They kept missing but they kept trying. My passengers were nervous and afraid. I was not afraid, but I was angry enough to move a little farther to the right, and the next guy who tried it had to dump his bike, I suppose, because I did not see the incident. Then the traffic began moving and we were on the Queens side, making progress.
Did I mention that all of these riders were fully dressed in Halloween costumes that looked like, well, Death? Horrible masks of demons and all that stupid capitalistic crap. In Mexico, where I now live, they celebrate Halloween, the Day of the Dead, by feasting at the graves of their ancestors and giving Death the Finger. It goes on for at least a week, and almost everybody is really into it. But drunkenness and vandalism is nearly unknown to be associated with the event.
Suddenly, one swerved in front of me and stopped sideways across the road, blocking my progress, while cars in the right lane proceeded slowly on down the bridge toward whatever was obstructing traffic. I immediately locked all doors and made sure the windows were closed. He was a very big, angry guy, and was obviously the Chief Boo Hoo.

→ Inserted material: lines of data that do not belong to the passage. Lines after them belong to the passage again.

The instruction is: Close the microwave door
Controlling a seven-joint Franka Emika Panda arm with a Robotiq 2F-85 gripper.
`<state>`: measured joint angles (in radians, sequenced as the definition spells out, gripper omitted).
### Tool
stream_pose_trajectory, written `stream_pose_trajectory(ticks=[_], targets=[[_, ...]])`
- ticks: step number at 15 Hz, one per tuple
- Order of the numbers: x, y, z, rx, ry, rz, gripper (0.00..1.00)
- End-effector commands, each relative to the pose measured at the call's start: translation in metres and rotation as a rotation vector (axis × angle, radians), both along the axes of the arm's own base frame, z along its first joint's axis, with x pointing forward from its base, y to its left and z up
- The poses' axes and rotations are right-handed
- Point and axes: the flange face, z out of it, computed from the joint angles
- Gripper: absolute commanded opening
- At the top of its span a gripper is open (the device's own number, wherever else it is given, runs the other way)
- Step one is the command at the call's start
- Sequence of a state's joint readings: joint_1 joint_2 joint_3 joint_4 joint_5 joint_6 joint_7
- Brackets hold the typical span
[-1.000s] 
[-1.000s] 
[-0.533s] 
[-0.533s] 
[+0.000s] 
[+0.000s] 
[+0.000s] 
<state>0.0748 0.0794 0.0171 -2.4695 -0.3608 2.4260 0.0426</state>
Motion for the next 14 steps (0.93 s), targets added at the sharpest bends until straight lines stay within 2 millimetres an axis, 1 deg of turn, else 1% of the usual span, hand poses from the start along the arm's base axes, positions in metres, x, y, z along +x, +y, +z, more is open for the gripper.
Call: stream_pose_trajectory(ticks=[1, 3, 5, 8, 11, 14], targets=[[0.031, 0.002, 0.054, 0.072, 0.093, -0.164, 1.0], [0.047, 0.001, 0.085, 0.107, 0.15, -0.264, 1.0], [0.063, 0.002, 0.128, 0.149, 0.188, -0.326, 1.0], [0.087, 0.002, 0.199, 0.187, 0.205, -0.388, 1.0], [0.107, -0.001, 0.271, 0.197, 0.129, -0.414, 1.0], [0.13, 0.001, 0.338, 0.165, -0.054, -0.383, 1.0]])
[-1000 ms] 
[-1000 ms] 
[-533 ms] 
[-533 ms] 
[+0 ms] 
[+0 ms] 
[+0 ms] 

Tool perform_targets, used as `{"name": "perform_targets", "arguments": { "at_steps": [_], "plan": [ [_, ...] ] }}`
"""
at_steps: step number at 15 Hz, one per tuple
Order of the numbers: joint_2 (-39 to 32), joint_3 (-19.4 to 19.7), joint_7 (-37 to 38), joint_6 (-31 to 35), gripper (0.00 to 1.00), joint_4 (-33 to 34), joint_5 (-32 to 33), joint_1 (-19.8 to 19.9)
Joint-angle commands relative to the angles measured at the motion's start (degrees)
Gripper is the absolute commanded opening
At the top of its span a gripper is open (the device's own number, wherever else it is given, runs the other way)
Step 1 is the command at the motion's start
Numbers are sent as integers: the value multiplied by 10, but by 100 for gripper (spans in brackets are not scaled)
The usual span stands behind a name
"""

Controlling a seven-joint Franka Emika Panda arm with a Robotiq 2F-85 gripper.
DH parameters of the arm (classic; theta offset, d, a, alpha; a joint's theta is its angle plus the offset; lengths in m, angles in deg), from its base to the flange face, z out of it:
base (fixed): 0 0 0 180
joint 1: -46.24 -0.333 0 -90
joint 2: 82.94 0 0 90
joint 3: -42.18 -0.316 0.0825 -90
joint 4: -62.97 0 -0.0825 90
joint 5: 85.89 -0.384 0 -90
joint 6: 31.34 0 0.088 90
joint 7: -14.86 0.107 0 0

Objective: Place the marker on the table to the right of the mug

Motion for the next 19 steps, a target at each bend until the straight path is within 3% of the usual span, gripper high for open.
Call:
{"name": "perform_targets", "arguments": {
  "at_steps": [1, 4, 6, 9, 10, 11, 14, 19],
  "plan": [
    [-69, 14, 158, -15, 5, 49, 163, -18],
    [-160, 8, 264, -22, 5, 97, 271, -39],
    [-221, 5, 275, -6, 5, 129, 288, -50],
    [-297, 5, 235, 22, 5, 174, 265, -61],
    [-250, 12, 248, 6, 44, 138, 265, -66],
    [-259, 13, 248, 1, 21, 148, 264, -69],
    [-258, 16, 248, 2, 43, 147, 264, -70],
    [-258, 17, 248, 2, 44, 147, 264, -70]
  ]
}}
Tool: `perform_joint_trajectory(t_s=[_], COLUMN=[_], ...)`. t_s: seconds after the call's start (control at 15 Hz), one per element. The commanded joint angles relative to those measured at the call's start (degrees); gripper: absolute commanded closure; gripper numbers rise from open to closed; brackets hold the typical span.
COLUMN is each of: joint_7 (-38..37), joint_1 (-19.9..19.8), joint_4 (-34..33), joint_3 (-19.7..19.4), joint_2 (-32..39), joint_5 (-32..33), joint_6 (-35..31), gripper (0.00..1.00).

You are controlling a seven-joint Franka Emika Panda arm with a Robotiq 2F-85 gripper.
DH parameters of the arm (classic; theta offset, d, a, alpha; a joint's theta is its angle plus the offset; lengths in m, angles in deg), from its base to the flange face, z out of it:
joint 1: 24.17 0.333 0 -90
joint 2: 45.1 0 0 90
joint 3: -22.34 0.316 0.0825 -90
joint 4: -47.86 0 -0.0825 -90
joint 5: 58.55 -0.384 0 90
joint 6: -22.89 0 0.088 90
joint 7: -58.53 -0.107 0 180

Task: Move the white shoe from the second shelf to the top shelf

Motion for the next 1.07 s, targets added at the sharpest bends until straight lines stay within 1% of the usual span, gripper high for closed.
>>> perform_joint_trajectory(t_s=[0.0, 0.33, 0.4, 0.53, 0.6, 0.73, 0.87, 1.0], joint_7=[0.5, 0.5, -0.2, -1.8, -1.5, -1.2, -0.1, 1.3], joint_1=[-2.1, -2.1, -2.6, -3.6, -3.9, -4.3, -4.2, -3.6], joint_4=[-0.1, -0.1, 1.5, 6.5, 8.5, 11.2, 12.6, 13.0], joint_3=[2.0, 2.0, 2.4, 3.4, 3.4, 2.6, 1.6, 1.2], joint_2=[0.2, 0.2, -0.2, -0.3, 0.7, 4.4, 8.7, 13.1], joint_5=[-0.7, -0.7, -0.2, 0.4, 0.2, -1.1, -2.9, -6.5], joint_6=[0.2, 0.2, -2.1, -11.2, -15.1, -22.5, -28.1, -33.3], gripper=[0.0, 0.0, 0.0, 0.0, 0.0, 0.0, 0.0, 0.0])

He walked furiously to my side and began punching the curved window that not even Bruce Lee could put his fist through. That is one thing I will say for design of car windows. You cannot punch your way through them without brass knuckles. It has been tried before by various karate pretenders over the eight years out of forty when I drove taxis in New York City, Los Angeles, and San Francisco.
Things happen. People become furious over trifles. Occasionally, one wants to haul a driver out and beat the hell out of him. That's the reason for electrical locks and un-punchable windows. Whenever anyone has tried to punch his way into my space, I have just sat there and laughed in his face. Sometimes I crack the window and ask if his knuckles are starting to hurt. But leaving a window cracked even a little weakens it.
As the man with the devil mask punched and punched and tried to open doors, the other cyclists arrived and began doing the same thing. The lane was clear in front of me. I made a decision. I rammed the bike and pushed it about 100 feet down the road. It was trapped beneath my radiator. When I stopped the others ran up and began strenuous efforts to extract it, so, at the urging of my passengers, I backed up a little to help them out, and they hauled it out but could not make it stand. It was crumpled and unusable at this point, but repairable. I had wanted to leave it pinned as evidence if the cops ever showed up.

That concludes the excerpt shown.